Brief: The lines needed are those below that contain the word "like"; copy each one.

Exercise data:
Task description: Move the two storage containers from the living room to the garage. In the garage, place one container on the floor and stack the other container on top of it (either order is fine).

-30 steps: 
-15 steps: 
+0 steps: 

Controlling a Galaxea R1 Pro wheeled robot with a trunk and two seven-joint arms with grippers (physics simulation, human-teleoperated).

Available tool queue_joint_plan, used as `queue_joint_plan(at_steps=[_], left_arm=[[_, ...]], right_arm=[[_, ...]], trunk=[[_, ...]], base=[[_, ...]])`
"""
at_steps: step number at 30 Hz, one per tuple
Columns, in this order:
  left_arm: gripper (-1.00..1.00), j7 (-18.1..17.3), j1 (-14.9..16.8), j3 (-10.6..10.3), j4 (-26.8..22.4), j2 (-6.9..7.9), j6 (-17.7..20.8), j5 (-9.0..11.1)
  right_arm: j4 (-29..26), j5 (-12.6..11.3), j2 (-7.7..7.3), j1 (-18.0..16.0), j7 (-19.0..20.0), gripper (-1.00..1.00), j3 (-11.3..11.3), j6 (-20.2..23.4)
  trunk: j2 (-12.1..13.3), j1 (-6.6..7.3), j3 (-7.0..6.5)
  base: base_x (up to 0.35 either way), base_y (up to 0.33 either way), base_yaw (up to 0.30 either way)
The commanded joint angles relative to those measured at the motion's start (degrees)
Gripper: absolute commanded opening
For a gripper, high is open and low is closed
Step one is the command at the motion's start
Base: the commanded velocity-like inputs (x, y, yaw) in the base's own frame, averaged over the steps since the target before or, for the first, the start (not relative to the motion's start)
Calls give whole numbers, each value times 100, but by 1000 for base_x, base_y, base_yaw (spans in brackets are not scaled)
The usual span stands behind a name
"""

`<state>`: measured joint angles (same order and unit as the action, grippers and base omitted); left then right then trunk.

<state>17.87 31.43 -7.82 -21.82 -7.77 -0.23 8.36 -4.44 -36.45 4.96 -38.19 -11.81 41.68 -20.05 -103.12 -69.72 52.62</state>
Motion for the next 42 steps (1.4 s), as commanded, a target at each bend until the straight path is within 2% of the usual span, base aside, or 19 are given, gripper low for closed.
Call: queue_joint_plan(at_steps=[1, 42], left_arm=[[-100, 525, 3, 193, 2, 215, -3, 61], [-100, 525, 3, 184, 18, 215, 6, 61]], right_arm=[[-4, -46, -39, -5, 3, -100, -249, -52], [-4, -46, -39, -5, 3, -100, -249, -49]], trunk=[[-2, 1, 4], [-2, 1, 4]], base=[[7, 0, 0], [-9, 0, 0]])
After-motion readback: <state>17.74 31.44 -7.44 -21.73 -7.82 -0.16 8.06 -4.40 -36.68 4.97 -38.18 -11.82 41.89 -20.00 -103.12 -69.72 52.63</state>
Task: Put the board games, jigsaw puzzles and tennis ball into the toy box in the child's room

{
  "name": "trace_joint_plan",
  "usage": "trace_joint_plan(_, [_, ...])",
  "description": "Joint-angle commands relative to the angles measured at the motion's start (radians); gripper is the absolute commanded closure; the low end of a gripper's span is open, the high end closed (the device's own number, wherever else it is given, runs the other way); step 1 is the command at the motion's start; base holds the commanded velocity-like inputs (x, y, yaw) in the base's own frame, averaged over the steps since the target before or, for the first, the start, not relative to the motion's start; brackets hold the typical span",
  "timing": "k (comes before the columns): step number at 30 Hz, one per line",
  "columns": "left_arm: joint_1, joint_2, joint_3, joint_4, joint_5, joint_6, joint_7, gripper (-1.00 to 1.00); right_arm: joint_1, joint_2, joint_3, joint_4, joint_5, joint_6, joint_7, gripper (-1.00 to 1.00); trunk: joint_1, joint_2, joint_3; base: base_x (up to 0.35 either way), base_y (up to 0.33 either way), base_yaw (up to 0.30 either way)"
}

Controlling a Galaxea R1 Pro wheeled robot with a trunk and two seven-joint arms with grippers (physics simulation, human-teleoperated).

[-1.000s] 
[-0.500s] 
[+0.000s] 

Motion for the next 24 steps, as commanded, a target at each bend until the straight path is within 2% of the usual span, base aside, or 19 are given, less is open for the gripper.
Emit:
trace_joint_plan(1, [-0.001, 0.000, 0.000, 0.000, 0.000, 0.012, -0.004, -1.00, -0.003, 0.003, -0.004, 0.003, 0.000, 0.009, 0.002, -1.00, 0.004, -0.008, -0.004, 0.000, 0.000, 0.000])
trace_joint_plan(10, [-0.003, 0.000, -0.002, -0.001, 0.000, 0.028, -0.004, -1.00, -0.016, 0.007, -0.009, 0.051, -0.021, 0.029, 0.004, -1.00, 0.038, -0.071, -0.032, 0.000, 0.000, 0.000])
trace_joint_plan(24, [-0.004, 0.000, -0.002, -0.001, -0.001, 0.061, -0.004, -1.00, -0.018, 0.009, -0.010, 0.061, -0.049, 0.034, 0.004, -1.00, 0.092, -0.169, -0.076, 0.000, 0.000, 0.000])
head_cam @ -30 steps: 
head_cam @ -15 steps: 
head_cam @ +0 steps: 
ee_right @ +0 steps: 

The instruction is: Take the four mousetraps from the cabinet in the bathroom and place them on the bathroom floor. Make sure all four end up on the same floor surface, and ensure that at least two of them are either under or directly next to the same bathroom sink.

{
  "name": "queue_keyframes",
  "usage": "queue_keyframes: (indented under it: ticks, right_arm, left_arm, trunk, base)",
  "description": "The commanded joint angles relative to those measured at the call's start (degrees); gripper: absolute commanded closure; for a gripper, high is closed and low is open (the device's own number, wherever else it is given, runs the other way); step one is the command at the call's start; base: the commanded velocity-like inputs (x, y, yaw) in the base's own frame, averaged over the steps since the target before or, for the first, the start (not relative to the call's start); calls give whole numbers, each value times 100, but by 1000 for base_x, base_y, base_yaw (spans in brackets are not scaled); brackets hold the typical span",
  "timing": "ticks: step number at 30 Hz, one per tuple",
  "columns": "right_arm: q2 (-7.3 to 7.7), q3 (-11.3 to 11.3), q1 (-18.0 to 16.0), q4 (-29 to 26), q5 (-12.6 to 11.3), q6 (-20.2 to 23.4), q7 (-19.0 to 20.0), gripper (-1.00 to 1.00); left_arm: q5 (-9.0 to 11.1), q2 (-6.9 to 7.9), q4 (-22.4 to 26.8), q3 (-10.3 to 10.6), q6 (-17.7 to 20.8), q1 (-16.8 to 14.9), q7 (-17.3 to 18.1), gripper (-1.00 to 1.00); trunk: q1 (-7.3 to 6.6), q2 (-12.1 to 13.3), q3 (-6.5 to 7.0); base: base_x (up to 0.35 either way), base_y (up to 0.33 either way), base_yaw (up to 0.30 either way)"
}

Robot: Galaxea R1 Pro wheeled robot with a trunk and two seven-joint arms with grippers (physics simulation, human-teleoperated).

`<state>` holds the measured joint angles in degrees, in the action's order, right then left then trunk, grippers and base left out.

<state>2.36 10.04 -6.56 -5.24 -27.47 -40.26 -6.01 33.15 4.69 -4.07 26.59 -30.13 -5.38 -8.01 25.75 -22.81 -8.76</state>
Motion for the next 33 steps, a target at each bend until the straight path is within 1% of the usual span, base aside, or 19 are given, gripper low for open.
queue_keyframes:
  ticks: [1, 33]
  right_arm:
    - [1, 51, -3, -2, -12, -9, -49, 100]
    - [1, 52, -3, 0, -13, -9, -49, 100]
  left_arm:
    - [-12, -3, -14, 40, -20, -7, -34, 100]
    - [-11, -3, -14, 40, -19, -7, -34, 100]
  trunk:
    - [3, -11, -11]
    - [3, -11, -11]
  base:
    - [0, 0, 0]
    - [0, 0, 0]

Your solution:
Base: the commanded velocity-like inputs (x, y, yaw) in the base's own frame, averaged over the steps since the target before or, for the first, the start (not relative to the motion's start)
  "description": "Joint-angle commands relative to the angles measured at the motion's start (radians); gripper is the absolute commanded closure; the low end of a gripper's span is open, the high end closed (the device's own number, wherever else it is given, runs the other way); step 1 is the command at the motion's start; base holds the commanded velocity-like inputs (x, y, yaw) in the base's own frame, averaged over the steps since the target before or, for the first, the start, not relative to the motion's start; brackets hold the typical span",
  "description": "The commanded joint angles relative to those measured at the call's start (degrees); gripper: absolute commanded closure; for a gripper, high is closed and low is open (the device's own number, wherever else it is given, runs the other way); step one is the command at the call's start; base: the commanded velocity-like inputs (x, y, yaw) in the base's own frame, averaged over the steps since the target before or, for the first, the start (not relative to the call's start); calls give whole numbers, each value times 100, but by 1000 for base_x, base_y, base_yaw (spans in brackets are not scaled); brackets hold the typical span",

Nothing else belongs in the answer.